The Role of Polar, Lamdba (Λ)-Shaped Building Units in Noncentrosymmetric Inorganic Structures

A methodology for the design of polar, inorganic structures is demonstrated here with the packing of lambda (Lambda)-shaped basic building units (BBUs). Noncentrosymmetric (NCS) solids with interesting physical properties can be created with BBUs that lack an inversion center and are likely to pack into a polar configuration; previous methods to construct these solids have used NCS octahedra as BBUs. Using this methodology to synthesize NCS solids, one must increase the coordination of the NCS octahedra with maintenance of the noncentrosymmetry of the bulk.
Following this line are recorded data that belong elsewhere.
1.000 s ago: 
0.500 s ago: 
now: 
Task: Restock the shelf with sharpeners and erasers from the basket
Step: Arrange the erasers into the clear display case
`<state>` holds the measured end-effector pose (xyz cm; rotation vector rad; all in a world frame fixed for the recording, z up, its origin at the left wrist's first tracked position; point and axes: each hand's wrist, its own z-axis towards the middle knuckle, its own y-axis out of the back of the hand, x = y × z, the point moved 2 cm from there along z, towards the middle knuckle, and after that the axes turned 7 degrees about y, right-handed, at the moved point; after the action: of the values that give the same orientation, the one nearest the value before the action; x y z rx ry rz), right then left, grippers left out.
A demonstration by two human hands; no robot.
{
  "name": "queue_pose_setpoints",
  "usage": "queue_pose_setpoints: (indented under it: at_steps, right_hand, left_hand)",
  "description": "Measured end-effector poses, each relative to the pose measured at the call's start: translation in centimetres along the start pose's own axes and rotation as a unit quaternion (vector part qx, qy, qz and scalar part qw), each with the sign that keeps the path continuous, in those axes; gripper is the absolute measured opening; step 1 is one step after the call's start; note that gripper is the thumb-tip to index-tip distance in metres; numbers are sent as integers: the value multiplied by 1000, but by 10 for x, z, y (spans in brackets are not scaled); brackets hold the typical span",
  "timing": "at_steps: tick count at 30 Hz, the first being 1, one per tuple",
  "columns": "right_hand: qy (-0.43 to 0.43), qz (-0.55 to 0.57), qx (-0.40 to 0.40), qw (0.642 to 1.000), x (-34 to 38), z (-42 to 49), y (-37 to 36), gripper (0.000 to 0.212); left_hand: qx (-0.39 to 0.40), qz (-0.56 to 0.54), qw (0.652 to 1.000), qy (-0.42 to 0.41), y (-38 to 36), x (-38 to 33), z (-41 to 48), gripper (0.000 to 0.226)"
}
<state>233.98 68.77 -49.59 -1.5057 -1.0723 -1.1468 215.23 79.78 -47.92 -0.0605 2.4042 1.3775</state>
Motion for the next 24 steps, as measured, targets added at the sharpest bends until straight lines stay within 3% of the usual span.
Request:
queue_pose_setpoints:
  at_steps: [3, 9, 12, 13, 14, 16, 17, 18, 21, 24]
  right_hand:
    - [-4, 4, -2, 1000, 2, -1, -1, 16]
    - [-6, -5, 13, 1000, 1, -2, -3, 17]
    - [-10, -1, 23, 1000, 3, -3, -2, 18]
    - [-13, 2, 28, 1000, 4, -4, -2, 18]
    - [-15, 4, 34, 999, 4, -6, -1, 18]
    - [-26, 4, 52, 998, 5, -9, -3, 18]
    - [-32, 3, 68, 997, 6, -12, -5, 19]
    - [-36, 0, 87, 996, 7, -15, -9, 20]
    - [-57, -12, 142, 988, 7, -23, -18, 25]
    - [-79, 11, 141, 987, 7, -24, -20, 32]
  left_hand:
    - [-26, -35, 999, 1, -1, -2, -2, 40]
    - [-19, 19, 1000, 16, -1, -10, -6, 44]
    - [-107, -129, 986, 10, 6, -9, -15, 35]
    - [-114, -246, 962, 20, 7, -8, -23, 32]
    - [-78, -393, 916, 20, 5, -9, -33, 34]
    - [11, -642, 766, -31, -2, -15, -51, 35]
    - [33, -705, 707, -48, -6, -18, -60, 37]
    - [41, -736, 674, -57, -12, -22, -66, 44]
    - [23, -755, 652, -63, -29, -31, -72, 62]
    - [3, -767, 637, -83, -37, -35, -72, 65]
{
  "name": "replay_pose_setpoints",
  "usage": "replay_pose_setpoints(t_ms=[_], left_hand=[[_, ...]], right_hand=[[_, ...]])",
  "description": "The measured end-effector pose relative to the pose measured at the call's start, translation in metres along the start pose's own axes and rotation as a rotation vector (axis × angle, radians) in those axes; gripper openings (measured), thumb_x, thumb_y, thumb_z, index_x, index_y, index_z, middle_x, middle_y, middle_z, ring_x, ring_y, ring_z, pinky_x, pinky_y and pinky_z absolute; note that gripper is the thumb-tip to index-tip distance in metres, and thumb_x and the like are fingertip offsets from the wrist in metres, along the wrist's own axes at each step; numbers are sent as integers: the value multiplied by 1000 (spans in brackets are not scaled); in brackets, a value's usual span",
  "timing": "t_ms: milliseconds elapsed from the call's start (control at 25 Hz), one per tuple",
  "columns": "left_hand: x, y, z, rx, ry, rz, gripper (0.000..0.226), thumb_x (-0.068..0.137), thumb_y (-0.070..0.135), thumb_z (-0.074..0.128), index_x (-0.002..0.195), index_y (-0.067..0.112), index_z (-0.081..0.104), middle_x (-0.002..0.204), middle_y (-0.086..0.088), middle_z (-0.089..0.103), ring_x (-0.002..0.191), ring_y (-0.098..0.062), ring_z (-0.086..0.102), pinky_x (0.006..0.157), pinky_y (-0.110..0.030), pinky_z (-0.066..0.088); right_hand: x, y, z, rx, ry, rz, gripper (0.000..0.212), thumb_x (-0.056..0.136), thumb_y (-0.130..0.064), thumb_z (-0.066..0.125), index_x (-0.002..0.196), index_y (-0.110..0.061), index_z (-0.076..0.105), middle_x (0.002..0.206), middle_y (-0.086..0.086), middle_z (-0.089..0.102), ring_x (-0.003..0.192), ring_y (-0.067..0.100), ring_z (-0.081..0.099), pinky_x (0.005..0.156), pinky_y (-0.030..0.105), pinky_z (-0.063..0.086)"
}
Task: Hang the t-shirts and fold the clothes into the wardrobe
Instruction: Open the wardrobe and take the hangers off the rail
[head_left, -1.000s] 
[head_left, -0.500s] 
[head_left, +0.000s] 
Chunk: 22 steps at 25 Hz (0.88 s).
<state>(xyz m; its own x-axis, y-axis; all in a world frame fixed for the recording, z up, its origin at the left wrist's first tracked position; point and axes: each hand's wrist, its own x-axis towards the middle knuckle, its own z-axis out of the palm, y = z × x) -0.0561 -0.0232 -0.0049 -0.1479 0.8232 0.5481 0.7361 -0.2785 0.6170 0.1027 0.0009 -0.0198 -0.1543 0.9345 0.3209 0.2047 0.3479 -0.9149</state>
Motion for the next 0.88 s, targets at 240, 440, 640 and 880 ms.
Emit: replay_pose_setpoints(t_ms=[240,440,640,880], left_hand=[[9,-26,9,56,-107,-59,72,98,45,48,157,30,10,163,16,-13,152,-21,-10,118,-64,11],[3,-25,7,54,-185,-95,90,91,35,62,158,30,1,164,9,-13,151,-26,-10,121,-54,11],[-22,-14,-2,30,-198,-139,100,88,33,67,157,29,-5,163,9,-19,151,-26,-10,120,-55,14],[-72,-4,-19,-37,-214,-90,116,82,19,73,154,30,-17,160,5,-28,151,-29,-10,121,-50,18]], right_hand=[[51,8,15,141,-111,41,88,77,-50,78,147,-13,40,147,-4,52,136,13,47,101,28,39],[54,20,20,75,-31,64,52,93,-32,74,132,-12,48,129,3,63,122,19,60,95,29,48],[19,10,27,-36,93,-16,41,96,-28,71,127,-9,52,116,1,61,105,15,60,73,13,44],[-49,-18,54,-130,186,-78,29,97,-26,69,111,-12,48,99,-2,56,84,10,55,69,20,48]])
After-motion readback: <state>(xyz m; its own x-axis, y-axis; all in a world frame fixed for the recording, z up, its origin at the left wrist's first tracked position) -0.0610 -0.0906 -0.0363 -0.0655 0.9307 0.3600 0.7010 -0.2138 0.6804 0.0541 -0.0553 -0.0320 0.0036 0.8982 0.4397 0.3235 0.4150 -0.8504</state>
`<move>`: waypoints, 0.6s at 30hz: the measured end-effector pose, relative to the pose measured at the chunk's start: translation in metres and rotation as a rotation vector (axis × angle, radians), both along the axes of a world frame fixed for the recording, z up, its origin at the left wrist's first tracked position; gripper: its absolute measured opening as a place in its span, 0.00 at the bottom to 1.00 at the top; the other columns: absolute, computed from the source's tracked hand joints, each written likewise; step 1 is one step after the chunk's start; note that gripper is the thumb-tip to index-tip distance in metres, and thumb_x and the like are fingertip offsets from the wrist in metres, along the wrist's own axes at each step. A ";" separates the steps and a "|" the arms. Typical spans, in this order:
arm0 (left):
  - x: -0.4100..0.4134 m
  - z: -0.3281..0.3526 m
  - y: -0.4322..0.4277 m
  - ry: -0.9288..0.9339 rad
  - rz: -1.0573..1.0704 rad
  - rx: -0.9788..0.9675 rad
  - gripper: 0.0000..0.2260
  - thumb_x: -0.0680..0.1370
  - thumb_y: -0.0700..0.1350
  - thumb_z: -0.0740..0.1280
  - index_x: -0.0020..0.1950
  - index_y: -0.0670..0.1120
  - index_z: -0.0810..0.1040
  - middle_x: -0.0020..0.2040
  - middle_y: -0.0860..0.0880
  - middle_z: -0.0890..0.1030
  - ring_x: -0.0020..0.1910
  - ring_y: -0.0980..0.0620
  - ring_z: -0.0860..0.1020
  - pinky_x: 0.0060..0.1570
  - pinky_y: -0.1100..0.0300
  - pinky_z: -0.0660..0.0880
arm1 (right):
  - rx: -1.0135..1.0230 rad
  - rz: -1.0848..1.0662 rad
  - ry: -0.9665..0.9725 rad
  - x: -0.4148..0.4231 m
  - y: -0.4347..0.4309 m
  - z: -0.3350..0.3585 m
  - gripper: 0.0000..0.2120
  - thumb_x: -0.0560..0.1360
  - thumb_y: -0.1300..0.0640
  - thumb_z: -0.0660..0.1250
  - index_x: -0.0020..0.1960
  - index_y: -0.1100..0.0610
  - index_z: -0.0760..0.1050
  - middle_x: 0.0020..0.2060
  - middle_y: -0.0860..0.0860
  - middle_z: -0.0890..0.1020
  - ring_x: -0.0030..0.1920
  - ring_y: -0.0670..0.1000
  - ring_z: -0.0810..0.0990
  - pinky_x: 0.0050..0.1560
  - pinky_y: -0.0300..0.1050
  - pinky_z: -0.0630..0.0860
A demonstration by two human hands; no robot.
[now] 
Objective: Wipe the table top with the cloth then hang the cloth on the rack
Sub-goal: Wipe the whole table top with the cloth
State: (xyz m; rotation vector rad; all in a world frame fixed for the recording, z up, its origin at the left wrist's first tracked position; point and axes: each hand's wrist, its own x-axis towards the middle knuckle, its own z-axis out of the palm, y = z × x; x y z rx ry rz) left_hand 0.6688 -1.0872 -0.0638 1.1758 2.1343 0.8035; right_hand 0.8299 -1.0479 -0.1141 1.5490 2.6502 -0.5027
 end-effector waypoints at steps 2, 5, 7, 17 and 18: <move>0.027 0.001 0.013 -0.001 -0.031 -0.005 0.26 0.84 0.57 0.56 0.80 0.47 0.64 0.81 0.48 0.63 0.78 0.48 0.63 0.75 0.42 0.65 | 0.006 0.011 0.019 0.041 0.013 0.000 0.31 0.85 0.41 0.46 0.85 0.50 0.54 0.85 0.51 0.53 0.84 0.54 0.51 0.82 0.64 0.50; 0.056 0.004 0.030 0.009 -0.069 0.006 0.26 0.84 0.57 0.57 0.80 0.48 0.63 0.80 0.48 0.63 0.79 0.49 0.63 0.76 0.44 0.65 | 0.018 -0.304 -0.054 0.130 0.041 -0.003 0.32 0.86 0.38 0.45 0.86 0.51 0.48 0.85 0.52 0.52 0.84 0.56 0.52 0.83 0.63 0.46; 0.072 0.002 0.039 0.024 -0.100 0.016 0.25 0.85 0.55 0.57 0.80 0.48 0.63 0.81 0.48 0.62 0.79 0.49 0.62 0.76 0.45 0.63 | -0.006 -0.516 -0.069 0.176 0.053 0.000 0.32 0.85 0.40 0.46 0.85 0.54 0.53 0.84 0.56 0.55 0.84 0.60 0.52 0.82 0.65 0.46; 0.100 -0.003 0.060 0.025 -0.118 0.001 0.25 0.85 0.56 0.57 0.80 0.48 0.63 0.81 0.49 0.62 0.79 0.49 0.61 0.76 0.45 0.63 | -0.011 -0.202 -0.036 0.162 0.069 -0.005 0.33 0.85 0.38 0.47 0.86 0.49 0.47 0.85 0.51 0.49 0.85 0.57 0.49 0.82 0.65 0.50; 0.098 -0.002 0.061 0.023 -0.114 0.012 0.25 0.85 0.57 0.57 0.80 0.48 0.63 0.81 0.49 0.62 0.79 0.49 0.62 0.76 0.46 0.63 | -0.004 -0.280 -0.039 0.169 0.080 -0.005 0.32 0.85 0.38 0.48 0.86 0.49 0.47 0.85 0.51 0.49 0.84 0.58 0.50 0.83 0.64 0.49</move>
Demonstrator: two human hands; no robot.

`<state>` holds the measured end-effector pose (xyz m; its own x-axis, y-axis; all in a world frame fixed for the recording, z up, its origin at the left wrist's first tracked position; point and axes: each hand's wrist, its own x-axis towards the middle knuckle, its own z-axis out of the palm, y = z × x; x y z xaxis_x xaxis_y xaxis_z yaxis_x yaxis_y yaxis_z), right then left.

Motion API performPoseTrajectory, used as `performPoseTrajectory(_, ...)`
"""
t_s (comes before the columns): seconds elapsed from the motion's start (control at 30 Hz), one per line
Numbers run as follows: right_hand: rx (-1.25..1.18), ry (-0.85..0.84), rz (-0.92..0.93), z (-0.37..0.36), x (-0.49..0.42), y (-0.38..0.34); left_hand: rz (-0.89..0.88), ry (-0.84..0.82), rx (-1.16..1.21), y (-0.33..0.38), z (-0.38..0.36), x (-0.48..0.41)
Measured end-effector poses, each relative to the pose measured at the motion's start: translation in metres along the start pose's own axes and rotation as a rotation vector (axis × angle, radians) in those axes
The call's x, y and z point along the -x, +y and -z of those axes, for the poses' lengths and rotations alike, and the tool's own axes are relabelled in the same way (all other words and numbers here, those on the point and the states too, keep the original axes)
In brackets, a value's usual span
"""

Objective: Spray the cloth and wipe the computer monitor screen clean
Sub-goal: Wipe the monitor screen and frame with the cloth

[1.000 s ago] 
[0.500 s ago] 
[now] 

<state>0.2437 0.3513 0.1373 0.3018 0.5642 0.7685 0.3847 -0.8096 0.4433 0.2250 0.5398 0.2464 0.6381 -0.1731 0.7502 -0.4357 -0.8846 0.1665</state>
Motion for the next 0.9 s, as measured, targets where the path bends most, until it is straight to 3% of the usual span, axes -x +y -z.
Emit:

The first step in this progression from an NCS octahedron to an inorganic NCS solid is the formation of a bimetallic BBU. This step is exemplified with the compound CuVOF4(H2O)(7): this compound, presented here, crystallizes in an NCS structure with ordered, isolated [Cu(H2O)(5)](2+) cations and [VOF4(H2O)](2-) anions into Lambda-shaped, bimetallic BBUs to form CuVOF4(H2O)(6)center dot H2O, owing to the Jahn-Teller distortion of Cu2+. Conversely, the centrosymmetric heterotypes with the same formula MVOF4(H2O)(2) (M-II = Co, Ni, and Zn) exhibit ordered, isolated [VOF4(H2O)](2-) and [M(H2O)(6)](2+) ionic species in a hydrogen bond network CuVOF4(H2O)(7) exhibits a net polar moment while the heterotypes do not; this demonstrates that Lambda-shaped BBUs give a greater probability for and, in this case, lead to NCS structures.